• WHAT YOU HAVE TO DO
Copy out every line of the data where the word "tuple" is found.

━━━ PROVIDED DATA ━━━

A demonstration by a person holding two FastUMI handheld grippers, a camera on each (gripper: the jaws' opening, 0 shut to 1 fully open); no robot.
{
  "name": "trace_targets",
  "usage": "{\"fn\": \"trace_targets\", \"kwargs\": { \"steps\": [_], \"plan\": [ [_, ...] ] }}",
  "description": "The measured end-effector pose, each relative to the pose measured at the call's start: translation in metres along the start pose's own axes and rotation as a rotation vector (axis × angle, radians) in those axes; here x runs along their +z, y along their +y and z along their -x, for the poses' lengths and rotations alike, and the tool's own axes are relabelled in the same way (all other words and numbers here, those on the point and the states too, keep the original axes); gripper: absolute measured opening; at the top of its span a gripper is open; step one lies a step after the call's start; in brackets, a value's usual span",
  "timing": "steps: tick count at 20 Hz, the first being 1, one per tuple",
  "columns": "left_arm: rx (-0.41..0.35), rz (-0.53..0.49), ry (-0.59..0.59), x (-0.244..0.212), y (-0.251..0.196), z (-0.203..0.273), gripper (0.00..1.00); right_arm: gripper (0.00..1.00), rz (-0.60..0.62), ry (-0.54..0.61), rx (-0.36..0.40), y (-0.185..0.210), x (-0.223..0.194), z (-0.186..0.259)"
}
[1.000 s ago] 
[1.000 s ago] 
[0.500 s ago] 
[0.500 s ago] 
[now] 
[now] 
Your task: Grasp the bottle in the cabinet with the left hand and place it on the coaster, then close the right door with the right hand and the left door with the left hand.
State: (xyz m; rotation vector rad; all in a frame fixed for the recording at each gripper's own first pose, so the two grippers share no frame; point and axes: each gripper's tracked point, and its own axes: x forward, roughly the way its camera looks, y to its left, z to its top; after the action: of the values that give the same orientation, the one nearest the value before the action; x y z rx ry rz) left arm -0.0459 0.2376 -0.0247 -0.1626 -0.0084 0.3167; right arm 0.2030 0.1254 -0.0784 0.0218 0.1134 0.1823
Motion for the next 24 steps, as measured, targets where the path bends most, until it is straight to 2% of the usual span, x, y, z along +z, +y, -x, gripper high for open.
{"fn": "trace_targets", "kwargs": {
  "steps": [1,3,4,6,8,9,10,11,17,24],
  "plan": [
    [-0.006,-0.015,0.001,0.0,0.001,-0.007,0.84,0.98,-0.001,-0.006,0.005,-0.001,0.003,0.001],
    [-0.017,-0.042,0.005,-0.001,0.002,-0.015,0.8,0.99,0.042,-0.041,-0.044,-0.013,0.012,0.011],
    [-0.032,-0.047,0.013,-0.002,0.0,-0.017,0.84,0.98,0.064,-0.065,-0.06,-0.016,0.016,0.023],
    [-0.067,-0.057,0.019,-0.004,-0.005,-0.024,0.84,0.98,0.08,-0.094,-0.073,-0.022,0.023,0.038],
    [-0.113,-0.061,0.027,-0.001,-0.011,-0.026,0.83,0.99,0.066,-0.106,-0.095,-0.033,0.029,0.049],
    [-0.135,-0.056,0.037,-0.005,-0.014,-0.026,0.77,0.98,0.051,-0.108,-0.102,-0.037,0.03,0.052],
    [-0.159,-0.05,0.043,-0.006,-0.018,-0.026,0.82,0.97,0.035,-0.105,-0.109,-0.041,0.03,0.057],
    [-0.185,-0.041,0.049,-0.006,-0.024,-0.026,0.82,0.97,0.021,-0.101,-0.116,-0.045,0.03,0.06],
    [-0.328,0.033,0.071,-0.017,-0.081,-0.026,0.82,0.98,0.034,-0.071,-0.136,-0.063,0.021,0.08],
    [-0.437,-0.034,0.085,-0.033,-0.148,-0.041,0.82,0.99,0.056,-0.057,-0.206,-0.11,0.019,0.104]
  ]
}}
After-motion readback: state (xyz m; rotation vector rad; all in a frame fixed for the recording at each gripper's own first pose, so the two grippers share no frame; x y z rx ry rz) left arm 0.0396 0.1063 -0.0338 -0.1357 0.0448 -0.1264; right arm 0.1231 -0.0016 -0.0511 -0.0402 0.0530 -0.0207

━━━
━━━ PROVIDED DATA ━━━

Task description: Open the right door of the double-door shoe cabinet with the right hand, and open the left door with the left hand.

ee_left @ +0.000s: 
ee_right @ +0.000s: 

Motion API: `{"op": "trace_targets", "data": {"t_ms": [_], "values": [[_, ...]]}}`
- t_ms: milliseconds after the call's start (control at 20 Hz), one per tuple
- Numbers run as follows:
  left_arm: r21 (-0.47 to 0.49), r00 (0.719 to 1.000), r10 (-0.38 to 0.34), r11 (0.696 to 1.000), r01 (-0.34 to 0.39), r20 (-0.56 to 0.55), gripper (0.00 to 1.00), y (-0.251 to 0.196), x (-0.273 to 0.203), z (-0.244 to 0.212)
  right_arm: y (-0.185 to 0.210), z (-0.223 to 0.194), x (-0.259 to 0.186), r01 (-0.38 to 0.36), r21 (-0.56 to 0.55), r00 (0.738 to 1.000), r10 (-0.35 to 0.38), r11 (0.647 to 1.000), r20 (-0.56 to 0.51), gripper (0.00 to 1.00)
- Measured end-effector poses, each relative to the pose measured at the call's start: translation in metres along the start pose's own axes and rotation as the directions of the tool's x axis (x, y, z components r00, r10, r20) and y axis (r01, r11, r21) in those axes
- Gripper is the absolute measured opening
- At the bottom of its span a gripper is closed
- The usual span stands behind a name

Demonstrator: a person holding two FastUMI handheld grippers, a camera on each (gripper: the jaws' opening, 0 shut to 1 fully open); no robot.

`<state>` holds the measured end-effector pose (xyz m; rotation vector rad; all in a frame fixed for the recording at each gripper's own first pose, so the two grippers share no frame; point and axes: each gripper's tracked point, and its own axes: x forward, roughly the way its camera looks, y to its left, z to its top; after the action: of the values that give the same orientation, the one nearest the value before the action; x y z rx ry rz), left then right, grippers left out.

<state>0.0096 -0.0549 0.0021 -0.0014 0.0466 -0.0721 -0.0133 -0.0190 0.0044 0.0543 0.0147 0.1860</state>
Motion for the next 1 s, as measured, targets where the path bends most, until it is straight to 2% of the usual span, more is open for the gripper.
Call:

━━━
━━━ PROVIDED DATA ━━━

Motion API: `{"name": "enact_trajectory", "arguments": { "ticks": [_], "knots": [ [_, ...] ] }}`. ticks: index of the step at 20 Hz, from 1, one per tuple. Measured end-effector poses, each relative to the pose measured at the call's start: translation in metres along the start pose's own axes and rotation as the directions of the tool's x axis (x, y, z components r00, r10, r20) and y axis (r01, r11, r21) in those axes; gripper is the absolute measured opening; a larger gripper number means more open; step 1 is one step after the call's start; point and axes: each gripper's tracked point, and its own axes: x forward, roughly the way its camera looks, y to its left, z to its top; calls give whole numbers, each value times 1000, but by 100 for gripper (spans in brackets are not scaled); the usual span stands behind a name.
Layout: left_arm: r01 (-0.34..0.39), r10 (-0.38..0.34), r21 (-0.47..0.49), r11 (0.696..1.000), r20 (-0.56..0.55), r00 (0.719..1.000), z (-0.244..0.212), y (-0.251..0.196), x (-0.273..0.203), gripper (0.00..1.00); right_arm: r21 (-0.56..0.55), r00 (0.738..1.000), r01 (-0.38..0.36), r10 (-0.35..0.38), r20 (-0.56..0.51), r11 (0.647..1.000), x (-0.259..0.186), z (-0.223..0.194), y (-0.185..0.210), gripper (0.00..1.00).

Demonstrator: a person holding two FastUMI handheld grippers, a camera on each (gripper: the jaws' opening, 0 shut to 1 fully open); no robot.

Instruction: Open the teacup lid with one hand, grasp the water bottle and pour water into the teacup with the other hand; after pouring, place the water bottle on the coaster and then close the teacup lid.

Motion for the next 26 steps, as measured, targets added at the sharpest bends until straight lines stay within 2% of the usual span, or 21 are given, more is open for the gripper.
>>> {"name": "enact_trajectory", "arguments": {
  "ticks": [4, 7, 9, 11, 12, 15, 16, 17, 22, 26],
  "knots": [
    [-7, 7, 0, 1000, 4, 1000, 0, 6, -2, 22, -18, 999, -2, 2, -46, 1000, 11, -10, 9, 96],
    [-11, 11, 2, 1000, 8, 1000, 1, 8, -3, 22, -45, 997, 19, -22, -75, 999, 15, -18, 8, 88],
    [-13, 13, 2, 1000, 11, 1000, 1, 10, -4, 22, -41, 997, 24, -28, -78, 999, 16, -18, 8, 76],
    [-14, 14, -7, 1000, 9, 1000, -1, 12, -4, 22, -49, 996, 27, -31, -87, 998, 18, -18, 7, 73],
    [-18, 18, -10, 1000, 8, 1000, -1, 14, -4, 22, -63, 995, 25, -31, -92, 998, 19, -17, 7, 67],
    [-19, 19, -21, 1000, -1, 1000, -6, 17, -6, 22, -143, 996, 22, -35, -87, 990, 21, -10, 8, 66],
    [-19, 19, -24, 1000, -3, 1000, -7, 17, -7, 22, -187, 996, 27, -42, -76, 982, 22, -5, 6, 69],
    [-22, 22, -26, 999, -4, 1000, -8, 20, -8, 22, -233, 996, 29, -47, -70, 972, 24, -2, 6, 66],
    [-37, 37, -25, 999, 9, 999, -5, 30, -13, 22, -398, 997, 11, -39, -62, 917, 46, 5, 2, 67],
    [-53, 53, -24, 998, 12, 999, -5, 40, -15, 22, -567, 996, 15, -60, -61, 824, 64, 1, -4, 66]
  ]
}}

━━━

• EXPECTED ANSWER
  "timing": "steps: tick count at 20 Hz, the first being 1, one per tuple",
- t_ms: milliseconds after the call's start (control at 20 Hz), one per tuple
Motion API: `{"name": "enact_trajectory", "arguments": { "ticks": [_], "knots": [ [_, ...] ] }}`. ticks: index of the step at 20 Hz, from 1, one per tuple. Measured end-effector poses, each relative to the pose measured at the call's start: translation in metres along the start pose's own axes and rotation as the directions of the tool's x axis (x, y, z components r00, r10, r20) and y axis (r01, r11, r21) in those axes; gripper is the absolute measured opening; a larger gripper number means more open; step 1 is one step after the call's start; point and axes: each gripper's tracked point, and its own axes: x forward, roughly the way its camera looks, y to its left, z to its top; calls give whole numbers, each value times 1000, but by 100 for gripper (spans in brackets are not scaled); the usual span stands behind a name.

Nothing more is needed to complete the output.